- About this task
Only one stretch of the data below is wanted: the lines starting at the one with "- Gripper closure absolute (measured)" and ending at the one with "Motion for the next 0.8", both included, given again exactly.

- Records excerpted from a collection
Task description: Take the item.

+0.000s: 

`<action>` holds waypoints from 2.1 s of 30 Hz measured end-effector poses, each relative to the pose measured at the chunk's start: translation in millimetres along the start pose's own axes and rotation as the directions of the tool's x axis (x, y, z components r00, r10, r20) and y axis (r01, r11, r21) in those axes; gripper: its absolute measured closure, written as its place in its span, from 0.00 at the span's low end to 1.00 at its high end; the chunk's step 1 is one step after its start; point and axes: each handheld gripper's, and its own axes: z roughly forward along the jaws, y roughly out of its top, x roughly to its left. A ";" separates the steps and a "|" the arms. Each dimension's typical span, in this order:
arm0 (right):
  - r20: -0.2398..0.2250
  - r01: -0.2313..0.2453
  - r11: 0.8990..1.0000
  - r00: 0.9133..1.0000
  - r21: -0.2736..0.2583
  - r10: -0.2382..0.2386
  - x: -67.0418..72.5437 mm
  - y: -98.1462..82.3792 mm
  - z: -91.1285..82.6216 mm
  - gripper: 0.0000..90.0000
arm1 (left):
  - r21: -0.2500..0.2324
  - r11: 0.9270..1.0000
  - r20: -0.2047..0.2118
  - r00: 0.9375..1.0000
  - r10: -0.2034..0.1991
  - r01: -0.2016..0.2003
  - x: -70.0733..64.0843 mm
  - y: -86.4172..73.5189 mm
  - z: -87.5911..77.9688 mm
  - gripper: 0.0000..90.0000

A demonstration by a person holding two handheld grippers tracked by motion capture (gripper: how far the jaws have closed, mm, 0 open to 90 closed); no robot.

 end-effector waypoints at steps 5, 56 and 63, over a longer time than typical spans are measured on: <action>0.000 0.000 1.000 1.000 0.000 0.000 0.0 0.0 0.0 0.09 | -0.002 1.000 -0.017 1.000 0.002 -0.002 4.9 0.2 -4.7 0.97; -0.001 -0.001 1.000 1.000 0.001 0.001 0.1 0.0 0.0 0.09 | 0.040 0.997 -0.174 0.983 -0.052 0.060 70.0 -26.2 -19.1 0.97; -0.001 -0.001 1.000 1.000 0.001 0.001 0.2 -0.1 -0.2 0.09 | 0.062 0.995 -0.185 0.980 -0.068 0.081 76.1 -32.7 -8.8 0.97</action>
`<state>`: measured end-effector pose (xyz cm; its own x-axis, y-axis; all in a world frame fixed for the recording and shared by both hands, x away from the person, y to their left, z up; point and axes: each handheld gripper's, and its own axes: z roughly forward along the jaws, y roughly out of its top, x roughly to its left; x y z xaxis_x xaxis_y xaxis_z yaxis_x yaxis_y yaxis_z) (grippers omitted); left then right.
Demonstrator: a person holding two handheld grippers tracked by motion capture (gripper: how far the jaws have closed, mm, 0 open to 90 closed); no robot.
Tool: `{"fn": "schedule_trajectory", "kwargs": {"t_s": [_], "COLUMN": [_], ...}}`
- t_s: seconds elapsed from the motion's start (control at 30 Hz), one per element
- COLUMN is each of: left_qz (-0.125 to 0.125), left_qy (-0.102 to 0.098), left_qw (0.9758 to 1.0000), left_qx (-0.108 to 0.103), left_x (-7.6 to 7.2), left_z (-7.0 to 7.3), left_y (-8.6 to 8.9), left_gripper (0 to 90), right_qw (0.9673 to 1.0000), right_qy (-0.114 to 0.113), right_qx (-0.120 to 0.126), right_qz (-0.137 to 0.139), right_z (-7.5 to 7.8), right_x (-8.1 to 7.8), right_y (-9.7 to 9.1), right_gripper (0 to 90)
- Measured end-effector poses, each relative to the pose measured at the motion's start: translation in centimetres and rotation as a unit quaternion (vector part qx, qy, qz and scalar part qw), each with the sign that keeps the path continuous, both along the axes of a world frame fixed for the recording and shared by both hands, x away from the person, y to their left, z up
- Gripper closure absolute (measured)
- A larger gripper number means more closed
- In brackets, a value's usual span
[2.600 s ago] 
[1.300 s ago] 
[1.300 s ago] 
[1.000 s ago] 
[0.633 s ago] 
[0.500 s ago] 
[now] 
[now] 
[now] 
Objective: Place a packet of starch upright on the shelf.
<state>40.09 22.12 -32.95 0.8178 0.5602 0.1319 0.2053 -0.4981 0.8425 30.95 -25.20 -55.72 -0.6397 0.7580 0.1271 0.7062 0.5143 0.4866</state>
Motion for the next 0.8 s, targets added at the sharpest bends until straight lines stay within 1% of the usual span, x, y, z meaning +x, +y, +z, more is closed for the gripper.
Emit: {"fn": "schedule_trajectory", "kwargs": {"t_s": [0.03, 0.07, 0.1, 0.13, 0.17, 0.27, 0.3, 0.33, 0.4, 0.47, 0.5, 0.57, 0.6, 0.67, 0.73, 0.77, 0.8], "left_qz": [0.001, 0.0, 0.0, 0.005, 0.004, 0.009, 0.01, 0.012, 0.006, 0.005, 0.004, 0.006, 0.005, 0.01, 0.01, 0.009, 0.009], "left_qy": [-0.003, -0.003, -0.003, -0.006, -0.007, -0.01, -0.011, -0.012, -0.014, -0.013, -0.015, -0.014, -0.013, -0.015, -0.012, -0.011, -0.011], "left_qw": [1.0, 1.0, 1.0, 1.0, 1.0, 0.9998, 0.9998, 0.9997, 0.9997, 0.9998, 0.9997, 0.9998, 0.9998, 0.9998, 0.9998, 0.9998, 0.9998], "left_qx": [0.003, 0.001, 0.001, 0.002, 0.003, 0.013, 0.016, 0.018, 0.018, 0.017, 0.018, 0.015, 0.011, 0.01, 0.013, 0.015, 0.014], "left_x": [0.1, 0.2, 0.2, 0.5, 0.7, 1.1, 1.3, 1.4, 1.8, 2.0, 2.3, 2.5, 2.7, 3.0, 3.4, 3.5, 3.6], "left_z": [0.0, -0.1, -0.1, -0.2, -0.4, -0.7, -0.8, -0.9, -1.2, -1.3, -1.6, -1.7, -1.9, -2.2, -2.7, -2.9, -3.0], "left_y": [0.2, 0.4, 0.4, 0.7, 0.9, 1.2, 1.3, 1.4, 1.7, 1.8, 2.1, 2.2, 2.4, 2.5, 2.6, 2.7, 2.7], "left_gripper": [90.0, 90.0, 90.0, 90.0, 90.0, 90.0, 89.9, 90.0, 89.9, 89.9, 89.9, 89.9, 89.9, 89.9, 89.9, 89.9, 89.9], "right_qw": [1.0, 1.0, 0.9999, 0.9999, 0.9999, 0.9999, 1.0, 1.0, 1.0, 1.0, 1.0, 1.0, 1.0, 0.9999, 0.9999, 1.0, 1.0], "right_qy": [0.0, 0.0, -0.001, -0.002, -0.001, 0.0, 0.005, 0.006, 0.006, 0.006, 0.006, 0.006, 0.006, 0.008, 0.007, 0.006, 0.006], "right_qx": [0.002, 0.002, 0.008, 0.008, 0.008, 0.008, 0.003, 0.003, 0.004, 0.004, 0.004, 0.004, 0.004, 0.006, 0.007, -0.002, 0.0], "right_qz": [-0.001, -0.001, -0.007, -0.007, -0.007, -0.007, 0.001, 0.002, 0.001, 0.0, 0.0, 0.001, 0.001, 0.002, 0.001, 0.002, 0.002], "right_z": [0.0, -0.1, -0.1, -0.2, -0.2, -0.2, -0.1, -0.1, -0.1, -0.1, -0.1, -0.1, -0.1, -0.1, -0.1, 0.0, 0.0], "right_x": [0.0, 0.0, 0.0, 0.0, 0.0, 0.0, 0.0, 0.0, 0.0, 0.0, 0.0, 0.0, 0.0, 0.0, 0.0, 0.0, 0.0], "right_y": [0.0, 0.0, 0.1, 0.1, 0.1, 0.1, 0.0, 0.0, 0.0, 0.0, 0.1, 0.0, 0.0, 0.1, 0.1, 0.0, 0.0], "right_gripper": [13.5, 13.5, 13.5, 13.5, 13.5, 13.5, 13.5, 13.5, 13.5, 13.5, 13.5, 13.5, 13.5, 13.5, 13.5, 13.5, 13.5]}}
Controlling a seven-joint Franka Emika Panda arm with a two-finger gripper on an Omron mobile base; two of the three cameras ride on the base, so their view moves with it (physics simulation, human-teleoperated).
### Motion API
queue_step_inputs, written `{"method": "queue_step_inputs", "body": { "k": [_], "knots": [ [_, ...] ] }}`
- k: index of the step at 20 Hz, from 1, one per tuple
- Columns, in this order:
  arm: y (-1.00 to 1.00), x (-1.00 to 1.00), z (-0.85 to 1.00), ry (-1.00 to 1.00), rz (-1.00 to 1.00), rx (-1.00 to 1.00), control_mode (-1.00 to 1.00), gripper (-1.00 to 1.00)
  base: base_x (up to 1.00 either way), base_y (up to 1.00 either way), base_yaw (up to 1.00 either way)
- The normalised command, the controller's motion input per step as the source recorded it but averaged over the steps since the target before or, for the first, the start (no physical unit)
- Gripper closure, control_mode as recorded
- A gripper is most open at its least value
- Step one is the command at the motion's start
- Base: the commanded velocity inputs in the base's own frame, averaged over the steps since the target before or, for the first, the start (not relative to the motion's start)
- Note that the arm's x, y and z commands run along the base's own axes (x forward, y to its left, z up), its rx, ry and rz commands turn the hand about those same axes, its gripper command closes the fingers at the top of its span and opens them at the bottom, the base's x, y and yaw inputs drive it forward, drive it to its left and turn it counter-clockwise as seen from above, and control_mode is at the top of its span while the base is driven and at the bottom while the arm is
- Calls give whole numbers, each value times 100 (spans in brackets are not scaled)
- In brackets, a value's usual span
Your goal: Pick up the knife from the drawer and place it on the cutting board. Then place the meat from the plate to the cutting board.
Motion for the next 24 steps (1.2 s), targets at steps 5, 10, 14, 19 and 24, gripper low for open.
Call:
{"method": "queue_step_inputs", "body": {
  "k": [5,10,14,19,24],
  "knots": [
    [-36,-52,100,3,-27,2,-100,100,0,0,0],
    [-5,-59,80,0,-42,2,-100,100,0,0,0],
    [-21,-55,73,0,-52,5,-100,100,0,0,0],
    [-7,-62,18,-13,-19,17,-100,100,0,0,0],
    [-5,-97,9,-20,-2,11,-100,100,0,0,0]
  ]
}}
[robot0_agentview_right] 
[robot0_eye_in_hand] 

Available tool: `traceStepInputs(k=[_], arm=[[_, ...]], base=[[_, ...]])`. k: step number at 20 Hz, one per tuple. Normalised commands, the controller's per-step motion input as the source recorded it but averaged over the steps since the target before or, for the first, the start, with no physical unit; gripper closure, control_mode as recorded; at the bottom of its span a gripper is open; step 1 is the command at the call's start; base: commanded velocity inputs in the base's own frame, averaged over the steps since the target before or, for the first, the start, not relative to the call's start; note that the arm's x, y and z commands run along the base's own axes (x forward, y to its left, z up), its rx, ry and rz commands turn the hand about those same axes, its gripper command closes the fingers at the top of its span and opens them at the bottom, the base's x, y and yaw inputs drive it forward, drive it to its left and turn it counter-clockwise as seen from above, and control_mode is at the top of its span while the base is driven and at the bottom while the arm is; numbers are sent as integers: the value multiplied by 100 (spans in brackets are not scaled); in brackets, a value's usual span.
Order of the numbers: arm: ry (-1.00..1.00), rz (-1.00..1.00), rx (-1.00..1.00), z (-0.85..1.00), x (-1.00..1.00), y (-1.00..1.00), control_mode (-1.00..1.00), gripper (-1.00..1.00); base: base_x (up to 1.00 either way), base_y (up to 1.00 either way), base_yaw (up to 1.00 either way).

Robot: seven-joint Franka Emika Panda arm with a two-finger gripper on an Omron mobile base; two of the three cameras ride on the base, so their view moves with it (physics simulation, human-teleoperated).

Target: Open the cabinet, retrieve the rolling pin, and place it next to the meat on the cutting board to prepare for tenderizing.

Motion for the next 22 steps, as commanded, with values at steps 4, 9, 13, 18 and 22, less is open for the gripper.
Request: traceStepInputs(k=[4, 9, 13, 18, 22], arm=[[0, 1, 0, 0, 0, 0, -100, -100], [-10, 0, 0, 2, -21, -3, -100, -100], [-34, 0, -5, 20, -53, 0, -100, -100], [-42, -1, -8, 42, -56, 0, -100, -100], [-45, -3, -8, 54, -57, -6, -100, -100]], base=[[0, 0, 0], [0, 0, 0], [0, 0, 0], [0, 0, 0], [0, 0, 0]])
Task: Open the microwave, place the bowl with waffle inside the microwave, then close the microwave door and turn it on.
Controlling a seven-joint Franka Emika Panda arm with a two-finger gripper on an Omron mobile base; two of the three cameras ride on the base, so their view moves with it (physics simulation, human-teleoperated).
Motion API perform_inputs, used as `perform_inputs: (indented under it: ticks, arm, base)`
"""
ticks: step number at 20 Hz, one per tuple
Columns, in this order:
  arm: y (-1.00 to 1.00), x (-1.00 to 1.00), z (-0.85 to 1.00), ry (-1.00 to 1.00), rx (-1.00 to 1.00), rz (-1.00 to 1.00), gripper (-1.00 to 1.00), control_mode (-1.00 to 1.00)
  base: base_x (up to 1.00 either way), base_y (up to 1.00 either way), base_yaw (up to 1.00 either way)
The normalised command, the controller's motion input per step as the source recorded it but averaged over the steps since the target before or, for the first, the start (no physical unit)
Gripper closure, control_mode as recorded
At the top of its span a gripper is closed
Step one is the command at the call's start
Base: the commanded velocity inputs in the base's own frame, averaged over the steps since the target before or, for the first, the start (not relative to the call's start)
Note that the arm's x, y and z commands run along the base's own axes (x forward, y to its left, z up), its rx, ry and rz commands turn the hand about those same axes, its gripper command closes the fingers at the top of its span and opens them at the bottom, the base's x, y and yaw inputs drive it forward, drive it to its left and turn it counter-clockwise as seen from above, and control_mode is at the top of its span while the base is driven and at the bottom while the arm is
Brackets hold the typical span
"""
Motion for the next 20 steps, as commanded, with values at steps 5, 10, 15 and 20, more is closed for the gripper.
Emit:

- Response to the task
- Gripper closure absolute (measured)
- A larger gripper number means more closed
- In brackets, a value's usual span
[2.600 s ago] 
[1.300 s ago] 
[1.300 s ago] 
[1.000 s ago] 
[0.633 s ago] 
[0.500 s ago] 
[now] 
[now] 
[now] 
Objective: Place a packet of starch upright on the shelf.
<state>40.09 22.12 -32.95 0.8178 0.5602 0.1319 0.2053 -0.4981 0.8425 30.95 -25.20 -55.72 -0.6397 0.7580 0.1271 0.7062 0.5143 0.4866</state>
Motion for the next 0.8 s, targets added at the sharpest bends until straight lines stay within 1% of the usual span, x, y, z meaning +x, +y, +z, more is closed for the gripper.

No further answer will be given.